Dataset excerpts
★ ★ ★
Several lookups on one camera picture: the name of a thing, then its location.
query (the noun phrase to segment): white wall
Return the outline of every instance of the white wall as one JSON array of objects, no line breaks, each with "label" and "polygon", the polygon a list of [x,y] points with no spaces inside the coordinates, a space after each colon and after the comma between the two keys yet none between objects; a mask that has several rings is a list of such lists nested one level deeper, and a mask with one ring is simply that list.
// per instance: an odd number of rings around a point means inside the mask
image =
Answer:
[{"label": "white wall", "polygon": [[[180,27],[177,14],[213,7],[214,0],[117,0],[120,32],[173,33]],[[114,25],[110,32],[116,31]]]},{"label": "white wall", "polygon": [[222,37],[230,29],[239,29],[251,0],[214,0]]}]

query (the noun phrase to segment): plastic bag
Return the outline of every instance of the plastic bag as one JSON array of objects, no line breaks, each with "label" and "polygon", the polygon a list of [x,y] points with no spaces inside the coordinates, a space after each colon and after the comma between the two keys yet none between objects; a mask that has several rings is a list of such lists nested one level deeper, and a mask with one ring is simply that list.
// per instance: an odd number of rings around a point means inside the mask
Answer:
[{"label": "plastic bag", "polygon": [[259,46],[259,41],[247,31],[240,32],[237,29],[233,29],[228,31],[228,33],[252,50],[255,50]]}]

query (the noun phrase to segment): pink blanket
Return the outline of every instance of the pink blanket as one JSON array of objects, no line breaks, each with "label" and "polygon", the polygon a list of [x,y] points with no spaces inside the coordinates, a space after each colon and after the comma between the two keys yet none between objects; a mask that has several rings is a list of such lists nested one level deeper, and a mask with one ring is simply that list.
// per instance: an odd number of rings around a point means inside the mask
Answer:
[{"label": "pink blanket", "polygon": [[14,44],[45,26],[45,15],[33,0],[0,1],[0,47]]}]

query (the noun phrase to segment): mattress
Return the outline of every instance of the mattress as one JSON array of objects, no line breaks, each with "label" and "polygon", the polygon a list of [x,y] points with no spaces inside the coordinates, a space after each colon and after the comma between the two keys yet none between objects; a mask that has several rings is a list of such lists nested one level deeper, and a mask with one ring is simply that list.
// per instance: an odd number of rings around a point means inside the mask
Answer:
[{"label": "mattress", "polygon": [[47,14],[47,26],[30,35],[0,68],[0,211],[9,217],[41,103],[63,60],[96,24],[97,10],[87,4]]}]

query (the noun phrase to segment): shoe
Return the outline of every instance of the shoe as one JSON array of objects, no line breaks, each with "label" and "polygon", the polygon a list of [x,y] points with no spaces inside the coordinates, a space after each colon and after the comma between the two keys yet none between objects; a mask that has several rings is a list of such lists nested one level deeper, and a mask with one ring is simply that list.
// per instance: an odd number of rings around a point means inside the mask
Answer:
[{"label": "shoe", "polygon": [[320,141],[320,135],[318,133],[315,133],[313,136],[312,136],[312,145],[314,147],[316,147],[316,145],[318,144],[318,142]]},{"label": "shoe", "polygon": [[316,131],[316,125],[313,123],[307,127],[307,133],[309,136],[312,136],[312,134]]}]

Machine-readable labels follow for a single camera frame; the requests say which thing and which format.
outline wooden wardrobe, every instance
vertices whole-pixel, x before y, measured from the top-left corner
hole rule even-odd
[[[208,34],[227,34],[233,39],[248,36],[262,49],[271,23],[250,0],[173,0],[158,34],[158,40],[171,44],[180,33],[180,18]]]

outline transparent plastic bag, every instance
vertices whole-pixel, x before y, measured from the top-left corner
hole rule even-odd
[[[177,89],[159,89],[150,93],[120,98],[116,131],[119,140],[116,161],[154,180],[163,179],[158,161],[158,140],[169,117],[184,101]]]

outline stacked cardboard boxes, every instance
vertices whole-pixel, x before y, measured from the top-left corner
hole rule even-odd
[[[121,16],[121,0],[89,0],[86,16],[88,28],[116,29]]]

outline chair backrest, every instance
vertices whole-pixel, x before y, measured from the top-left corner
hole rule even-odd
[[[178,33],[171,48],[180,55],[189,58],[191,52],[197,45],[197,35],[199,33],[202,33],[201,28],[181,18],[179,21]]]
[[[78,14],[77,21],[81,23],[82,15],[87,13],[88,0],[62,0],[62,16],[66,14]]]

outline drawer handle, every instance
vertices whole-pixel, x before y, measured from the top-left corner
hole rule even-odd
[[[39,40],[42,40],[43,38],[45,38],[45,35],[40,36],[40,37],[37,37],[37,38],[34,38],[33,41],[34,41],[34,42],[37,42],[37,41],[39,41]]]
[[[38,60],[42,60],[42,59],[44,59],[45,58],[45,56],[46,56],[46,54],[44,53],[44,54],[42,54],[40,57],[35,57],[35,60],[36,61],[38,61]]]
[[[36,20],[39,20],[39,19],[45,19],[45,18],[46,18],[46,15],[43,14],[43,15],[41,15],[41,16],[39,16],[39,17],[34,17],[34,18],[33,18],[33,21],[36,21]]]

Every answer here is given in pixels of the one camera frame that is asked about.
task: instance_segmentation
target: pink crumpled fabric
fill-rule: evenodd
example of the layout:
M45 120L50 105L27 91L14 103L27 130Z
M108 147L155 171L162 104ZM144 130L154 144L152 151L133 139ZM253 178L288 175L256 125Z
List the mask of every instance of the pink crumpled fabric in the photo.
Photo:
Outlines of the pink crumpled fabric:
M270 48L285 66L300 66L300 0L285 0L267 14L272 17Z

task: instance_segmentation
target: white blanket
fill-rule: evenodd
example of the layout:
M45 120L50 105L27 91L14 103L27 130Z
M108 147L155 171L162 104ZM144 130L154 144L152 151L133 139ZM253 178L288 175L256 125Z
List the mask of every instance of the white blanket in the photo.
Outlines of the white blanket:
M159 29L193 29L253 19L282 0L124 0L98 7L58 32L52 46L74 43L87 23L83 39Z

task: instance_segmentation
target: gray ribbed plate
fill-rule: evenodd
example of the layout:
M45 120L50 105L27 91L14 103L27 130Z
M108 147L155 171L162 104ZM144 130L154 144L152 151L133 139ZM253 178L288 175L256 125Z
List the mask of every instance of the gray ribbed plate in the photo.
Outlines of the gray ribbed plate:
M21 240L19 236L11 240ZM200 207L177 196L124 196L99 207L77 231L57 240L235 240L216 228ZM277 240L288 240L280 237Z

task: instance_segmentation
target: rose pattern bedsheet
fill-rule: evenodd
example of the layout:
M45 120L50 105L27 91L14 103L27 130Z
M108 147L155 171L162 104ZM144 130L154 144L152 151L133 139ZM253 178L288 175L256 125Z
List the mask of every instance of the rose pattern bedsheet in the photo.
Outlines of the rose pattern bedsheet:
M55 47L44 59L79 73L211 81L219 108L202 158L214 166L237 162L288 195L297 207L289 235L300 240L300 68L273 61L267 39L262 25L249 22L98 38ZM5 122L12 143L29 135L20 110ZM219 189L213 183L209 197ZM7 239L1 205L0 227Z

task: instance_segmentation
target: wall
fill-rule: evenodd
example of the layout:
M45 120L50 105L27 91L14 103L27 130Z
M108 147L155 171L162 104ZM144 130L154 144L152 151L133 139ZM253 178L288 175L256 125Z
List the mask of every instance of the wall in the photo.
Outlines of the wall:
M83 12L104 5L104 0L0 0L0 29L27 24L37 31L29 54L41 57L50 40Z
★ ★ ★
# Work instruction
Repeat every line of the data verbatim.

# Solution
Several lookups on one camera picture: the name of a thing, then its location.
query (the noun phrase to segment): white wall
Return the outline of every instance of the white wall as one JSON array of objects, no line breaks, each with "label" and "polygon", the polygon a list of [x,y] points with no spaces inside the coordinates, a space after each colon and after the comma between the two keys yet none between objects; a mask that has several rings is a list of such lists nested one level deeper, and a mask with one ring is simply that list.
// per instance: an odd number of rings around a point means inside the mask
image =
Answer:
[{"label": "white wall", "polygon": [[[180,27],[177,14],[213,7],[214,0],[117,0],[120,32],[173,33]],[[114,25],[110,32],[116,31]]]},{"label": "white wall", "polygon": [[222,37],[230,29],[239,29],[251,0],[214,0]]}]

query (the noun phrase to segment): plastic bag
Return the outline of every instance of the plastic bag as one JSON array of objects, no line breaks, each with "label" and "polygon", the polygon a list of [x,y] points with no spaces inside the coordinates, a space after each colon and after the comma between the two keys yet none between objects; a mask that has several rings is a list of such lists nested one level deeper, and a mask with one ring is simply that list.
// per instance: an odd number of rings around a point means inside the mask
Answer:
[{"label": "plastic bag", "polygon": [[259,46],[259,41],[247,31],[240,32],[237,29],[233,29],[228,31],[228,33],[252,50],[255,50]]}]

query (the noun phrase to segment): pink blanket
Return the outline of every instance of the pink blanket as one JSON array of objects, no line breaks, each with "label" and "polygon", the polygon a list of [x,y] points with no spaces inside the coordinates, a space after each colon and after the comma between the two keys yet none between objects; a mask that has several rings is a list of such lists nested one level deeper, and a mask with one ring is simply that list.
// per instance: an odd number of rings around a point means inside the mask
Answer:
[{"label": "pink blanket", "polygon": [[14,44],[45,26],[45,15],[33,0],[0,1],[0,47]]}]

query (the noun phrase to segment): mattress
Return the outline of every instance of the mattress as one JSON array of objects, no line breaks, each with "label" and "polygon", the polygon a list of [x,y] points with no spaces inside the coordinates, a space after each colon and after the comma between the two keys yet none between objects; a mask that has several rings is a list of such lists nested one level deeper, and a mask with one ring is simply that list.
// per instance: an odd number of rings around a point means inside the mask
Answer:
[{"label": "mattress", "polygon": [[47,14],[47,26],[30,35],[0,68],[0,211],[9,217],[41,103],[63,60],[96,24],[97,10],[87,4]]}]

query (the noun phrase to segment): shoe
Return the outline of every instance of the shoe as one JSON array of objects, no line breaks, each with "label" and "polygon", the polygon a list of [x,y] points with no spaces inside the coordinates, a space after each colon and after the comma between the two keys yet none between objects; a mask that has several rings is a list of such lists nested one level deeper, and a mask with one ring is simply that list.
// per instance: an odd number of rings around a point means inside the mask
Answer:
[{"label": "shoe", "polygon": [[320,141],[320,135],[318,133],[315,133],[313,136],[312,136],[312,145],[314,147],[316,147],[316,145],[318,144],[318,142]]},{"label": "shoe", "polygon": [[316,131],[316,125],[313,123],[307,127],[307,133],[309,136],[312,136],[312,134]]}]

Machine-readable labels follow for a single camera frame; the requests say which thing and which format.
outline wooden wardrobe, every instance
vertices whole-pixel, x before y, measured from the top-left corner
hole rule even-odd
[[[208,34],[227,34],[233,39],[248,36],[262,49],[271,23],[250,0],[173,0],[158,34],[158,40],[171,44],[180,33],[180,18]]]

outline transparent plastic bag, every instance
vertices whole-pixel, x before y, measured from the top-left corner
hole rule even-odd
[[[177,89],[159,89],[150,93],[120,98],[116,131],[119,140],[116,161],[154,180],[163,179],[158,161],[158,140],[169,117],[184,101]]]

outline stacked cardboard boxes, every instance
vertices whole-pixel, x before y, measured from the top-left corner
hole rule even-odd
[[[121,16],[121,0],[89,0],[86,16],[88,28],[116,29]]]

outline chair backrest, every instance
vertices whole-pixel, x before y, measured from the top-left corner
hole rule even-odd
[[[178,33],[171,48],[180,55],[189,58],[191,52],[197,45],[197,35],[199,33],[202,33],[201,28],[181,18],[179,21]]]
[[[78,14],[77,21],[81,23],[82,15],[87,13],[88,0],[62,0],[62,16],[66,14]]]

outline drawer handle, every instance
vertices whole-pixel, x before y, measured from the top-left corner
hole rule even-odd
[[[39,40],[42,40],[43,38],[45,38],[45,35],[40,36],[40,37],[37,37],[37,38],[34,38],[33,41],[34,41],[34,42],[37,42],[37,41],[39,41]]]
[[[38,60],[42,60],[42,59],[44,59],[45,58],[45,56],[46,56],[46,54],[44,53],[44,54],[42,54],[40,57],[35,57],[35,60],[36,61],[38,61]]]
[[[36,20],[39,20],[39,19],[45,19],[45,18],[46,18],[46,15],[43,14],[43,15],[41,15],[41,16],[39,16],[39,17],[34,17],[34,18],[33,18],[33,21],[36,21]]]

Every answer here is given in pixels of the one camera frame that is asked about.
task: instance_segmentation
target: pink crumpled fabric
fill-rule: evenodd
example of the layout:
M45 120L50 105L27 91L14 103L27 130Z
M108 147L155 171L162 104ZM144 130L154 144L152 151L133 139ZM253 178L288 175L256 125Z
List the mask of every instance of the pink crumpled fabric in the photo.
Photo:
Outlines of the pink crumpled fabric:
M270 48L285 66L300 66L300 0L285 0L267 14L272 17Z

task: instance_segmentation
target: white blanket
fill-rule: evenodd
example of the layout:
M45 120L50 105L27 91L14 103L27 130Z
M108 147L155 171L162 104ZM144 130L154 144L152 151L133 139ZM253 178L288 175L256 125Z
List the mask of every instance of the white blanket in the photo.
Outlines of the white blanket:
M159 29L193 29L253 19L282 0L124 0L98 7L58 32L52 46L74 43L87 23L83 39Z

task: instance_segmentation
target: gray ribbed plate
fill-rule: evenodd
example of the layout:
M45 120L50 105L27 91L14 103L27 130Z
M108 147L155 171L162 104ZM144 130L154 144L152 151L133 139ZM253 178L288 175L256 125Z
List the mask of every instance of the gray ribbed plate in the photo.
Outlines of the gray ribbed plate:
M21 240L19 236L11 240ZM200 207L177 196L124 196L99 207L77 231L57 240L235 240L216 228ZM277 240L288 240L280 237Z

task: instance_segmentation
target: rose pattern bedsheet
fill-rule: evenodd
example of the layout:
M45 120L50 105L27 91L14 103L27 130Z
M108 147L155 171L162 104ZM144 130L154 144L152 151L133 139ZM253 178L288 175L256 125Z
List the mask of every instance of the rose pattern bedsheet in the photo.
Outlines of the rose pattern bedsheet:
M55 47L44 59L79 73L211 81L219 108L202 158L214 166L237 162L288 195L297 207L289 235L300 240L300 68L273 61L267 39L262 25L249 22L98 38ZM5 122L12 143L29 135L20 110ZM219 189L213 183L209 197ZM7 239L1 205L0 227Z

task: instance_segmentation
target: wall
fill-rule: evenodd
example of the layout:
M45 120L50 105L27 91L14 103L27 130Z
M108 147L155 171L162 104ZM144 130L154 144L152 151L133 139ZM253 178L288 175L256 125Z
List the mask of every instance of the wall in the photo.
Outlines of the wall:
M83 12L104 5L104 0L0 0L0 29L27 24L37 31L29 54L41 57L50 40Z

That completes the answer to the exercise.